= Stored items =

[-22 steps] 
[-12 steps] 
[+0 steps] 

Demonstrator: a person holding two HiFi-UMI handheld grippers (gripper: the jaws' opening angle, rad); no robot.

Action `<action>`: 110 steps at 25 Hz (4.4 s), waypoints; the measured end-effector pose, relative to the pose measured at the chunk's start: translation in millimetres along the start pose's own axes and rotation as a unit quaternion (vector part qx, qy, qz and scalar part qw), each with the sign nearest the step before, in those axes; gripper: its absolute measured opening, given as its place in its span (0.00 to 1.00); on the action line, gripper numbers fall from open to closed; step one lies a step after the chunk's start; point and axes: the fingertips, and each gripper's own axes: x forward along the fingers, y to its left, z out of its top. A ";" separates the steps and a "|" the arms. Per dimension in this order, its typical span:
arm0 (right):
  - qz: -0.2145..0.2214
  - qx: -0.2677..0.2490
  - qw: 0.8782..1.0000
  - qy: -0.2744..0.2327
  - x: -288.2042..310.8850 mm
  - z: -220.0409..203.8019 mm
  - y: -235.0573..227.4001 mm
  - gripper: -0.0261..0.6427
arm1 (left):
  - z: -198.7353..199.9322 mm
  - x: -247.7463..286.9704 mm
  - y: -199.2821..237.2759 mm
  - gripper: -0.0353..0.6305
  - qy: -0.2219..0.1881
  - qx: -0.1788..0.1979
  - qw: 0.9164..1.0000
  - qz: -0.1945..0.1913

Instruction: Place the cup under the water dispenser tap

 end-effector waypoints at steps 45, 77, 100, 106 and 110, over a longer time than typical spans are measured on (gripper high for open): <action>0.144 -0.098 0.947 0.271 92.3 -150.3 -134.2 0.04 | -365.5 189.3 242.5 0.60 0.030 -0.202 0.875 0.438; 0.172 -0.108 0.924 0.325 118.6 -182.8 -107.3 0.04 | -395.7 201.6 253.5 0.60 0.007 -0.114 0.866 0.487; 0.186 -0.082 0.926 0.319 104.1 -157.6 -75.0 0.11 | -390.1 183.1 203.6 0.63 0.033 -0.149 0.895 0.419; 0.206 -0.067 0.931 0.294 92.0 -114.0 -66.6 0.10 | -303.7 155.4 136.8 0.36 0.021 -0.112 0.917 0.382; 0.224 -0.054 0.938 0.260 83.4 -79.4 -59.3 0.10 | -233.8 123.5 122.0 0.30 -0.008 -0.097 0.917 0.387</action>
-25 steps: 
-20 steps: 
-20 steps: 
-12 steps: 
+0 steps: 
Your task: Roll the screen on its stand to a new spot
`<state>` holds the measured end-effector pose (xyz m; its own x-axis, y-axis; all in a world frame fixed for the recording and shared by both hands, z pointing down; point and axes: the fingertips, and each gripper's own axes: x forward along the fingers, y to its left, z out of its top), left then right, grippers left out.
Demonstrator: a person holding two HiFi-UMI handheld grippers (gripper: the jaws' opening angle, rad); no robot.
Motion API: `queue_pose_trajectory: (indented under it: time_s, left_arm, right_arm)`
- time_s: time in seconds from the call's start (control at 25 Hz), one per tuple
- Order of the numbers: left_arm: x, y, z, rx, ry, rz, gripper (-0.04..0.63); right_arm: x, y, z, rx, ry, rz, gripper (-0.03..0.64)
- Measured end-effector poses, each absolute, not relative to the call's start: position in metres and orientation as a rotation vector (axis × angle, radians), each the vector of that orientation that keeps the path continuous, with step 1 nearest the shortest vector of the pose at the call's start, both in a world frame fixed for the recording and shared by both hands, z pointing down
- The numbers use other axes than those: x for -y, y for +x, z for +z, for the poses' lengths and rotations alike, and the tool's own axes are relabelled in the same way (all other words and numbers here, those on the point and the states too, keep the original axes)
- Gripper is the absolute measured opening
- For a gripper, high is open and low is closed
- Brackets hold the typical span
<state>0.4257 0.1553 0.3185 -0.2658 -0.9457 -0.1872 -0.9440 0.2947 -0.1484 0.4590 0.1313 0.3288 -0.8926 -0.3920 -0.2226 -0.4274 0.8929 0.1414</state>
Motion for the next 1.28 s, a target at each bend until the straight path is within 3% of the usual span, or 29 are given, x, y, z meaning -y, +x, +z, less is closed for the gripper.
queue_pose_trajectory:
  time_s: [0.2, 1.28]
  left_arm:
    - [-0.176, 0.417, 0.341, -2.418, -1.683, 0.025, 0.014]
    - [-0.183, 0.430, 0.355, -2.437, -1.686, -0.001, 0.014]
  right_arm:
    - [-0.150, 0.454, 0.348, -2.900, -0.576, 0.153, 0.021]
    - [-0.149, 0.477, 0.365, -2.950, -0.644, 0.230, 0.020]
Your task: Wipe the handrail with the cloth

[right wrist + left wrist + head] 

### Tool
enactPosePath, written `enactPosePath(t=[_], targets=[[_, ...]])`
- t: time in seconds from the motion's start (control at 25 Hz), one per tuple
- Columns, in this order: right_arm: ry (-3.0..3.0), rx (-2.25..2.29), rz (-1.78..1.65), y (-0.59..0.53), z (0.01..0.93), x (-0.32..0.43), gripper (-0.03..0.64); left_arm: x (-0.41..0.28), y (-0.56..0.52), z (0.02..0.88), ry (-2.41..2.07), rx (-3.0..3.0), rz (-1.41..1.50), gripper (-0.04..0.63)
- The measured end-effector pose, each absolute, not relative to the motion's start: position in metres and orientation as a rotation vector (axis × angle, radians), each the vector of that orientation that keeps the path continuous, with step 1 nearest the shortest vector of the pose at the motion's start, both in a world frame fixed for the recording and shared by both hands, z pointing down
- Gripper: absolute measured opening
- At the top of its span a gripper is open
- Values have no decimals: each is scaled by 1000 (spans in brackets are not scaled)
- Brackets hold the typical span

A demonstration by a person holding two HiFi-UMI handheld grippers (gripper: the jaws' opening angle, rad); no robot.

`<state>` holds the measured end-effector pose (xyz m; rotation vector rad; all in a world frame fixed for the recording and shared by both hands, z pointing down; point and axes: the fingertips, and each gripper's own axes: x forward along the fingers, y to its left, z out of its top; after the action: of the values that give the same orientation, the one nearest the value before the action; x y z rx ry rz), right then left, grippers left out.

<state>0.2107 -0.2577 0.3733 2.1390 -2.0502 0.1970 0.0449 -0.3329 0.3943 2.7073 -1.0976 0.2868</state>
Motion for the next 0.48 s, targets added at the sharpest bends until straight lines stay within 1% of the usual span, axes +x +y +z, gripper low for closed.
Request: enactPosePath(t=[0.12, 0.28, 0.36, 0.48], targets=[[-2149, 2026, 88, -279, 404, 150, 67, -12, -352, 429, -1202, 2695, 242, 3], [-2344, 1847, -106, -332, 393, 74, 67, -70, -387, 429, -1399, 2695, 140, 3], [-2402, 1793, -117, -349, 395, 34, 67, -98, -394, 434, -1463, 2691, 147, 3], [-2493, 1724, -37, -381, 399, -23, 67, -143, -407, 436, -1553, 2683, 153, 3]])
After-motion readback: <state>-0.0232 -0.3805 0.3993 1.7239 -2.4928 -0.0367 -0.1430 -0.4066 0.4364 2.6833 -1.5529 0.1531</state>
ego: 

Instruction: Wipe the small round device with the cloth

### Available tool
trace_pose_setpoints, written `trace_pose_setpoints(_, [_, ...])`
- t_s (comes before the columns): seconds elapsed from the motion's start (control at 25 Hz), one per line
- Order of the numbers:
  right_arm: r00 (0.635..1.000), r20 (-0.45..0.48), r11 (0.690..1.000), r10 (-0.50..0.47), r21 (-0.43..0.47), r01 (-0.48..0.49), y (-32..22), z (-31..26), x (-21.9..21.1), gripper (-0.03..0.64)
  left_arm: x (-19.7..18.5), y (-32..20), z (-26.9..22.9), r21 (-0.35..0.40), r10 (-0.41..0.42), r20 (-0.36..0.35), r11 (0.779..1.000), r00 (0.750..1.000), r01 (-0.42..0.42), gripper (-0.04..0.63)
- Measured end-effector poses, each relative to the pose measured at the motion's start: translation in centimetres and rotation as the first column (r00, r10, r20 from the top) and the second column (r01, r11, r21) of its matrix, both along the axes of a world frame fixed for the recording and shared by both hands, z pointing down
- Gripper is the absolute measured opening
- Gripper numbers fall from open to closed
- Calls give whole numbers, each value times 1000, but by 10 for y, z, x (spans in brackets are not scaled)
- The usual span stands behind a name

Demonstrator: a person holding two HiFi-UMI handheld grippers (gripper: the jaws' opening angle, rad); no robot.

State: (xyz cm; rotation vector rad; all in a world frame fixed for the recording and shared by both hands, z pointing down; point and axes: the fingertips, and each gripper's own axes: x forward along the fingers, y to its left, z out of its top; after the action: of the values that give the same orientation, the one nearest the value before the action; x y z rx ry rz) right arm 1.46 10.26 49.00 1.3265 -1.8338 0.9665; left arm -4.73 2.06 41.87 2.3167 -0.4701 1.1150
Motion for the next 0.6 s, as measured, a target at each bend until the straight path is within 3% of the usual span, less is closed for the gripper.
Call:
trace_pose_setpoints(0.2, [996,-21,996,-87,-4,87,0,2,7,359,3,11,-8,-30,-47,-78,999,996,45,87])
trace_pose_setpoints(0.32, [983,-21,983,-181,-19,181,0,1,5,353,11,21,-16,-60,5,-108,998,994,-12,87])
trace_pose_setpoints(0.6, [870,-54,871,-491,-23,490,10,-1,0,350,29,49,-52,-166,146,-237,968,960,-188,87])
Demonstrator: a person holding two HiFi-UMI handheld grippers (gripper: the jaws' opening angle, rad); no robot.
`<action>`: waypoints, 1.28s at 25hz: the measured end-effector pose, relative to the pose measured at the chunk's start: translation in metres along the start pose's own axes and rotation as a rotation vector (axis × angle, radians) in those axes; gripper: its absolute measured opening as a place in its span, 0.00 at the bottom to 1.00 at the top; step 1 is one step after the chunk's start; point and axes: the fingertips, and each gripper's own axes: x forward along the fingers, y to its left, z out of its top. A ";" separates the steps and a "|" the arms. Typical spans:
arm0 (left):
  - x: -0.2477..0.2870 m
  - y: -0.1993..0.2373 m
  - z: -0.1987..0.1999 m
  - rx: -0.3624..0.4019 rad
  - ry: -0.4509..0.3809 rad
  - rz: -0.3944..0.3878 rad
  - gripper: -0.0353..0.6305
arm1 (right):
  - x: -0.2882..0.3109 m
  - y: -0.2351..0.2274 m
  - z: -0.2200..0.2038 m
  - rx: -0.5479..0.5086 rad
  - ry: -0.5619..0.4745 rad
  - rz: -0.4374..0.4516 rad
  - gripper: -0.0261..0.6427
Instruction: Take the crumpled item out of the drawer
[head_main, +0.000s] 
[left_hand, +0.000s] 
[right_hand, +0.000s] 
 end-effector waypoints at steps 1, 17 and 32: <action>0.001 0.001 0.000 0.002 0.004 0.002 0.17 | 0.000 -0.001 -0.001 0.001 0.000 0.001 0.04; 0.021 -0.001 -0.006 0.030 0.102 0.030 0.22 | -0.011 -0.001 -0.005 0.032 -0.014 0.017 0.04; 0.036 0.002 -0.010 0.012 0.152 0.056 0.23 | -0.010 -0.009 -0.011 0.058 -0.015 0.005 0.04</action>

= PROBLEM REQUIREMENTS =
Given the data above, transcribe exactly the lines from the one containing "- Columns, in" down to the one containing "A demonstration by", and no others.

= RESPONSE TO THE EXERCISE =
- Columns, in this order: right_arm: ry (-3.0..3.0), rx (-2.25..2.29), rz (-1.78..1.65), y (-0.59..0.53), z (0.01..0.93), x (-0.32..0.43), gripper (-0.03..0.64); left_arm: x (-0.41..0.28), y (-0.56..0.52), z (0.02..0.88), ry (-2.41..2.07), rx (-3.0..3.0), rz (-1.41..1.50), gripper (-0.04..0.63)
- The measured end-effector pose, each absolute, not relative to the motion's start: position in metres and orientation as a rotation vector (axis × angle, radians), each the vector of that orientation that keeps the path continuous, with step 1 nearest the shortest vector of the pose at the motion's start, both in a world frame fixed for the recording and shared by both hands, z pointing down
- Gripper: absolute measured opening
- At the top of its span a gripper is open
- Values have no decimals: each is scaled by 1000 (spans in brackets are not scaled)
- Brackets hold the typical span

A demonstration by a person holding two HiFi-UMI handheld grippers (gripper: the jaws' opening angle, rad); no robot.

Besides this answer, nothing more is needed.